[[ LISTED ENTRIES open ]]

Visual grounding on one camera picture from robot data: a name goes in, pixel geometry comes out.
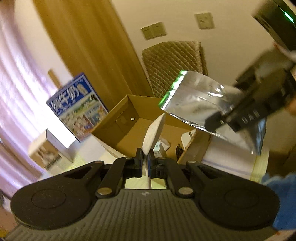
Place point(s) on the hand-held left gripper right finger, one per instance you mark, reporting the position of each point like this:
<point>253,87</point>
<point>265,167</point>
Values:
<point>150,166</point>

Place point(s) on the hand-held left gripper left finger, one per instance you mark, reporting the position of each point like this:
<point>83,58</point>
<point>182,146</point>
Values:
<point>139,164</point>

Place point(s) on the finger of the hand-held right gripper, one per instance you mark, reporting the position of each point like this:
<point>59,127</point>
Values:
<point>214,125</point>

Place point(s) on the small white blue box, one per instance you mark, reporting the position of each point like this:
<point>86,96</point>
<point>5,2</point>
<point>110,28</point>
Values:
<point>159,150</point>

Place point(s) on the white power adapter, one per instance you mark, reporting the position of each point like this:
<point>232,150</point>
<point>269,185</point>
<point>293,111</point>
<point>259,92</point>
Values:
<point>166,144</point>

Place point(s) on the silver foil bag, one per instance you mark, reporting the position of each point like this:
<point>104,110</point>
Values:
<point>192,99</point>

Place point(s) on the brown cardboard box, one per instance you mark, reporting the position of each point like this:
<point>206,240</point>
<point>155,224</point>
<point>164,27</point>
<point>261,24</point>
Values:
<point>129,129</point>

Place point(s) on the checked cloth desktop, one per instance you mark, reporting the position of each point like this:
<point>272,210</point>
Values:
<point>231,160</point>

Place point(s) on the quilted chair cover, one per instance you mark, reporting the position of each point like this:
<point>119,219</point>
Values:
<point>171,64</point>

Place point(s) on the blue milk carton box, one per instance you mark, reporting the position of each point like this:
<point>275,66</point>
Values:
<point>76,109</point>

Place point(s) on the white product box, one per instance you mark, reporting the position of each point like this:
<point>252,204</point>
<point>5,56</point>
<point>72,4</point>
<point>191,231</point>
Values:
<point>48,150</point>

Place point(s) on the wooden stick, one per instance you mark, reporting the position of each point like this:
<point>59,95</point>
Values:
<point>54,78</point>

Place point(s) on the brown curtain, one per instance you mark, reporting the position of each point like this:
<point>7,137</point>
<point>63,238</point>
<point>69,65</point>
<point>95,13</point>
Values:
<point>92,46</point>

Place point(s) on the pink curtain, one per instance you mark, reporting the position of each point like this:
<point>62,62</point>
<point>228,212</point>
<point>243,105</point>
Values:
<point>23,69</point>

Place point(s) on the beige wall socket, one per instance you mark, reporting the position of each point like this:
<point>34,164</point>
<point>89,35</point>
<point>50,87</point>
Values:
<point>204,20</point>

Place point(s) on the beige wall switch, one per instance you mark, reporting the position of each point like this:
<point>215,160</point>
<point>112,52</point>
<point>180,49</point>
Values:
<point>146,33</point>
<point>159,29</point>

[[ LISTED ENTRIES closed ]]

(BRIEF) The line containing "<point>180,49</point>" and every line after it, through the last one above, should be written out word for word.

(WRITTEN RESPONSE)
<point>180,49</point>
Values:
<point>146,33</point>
<point>159,29</point>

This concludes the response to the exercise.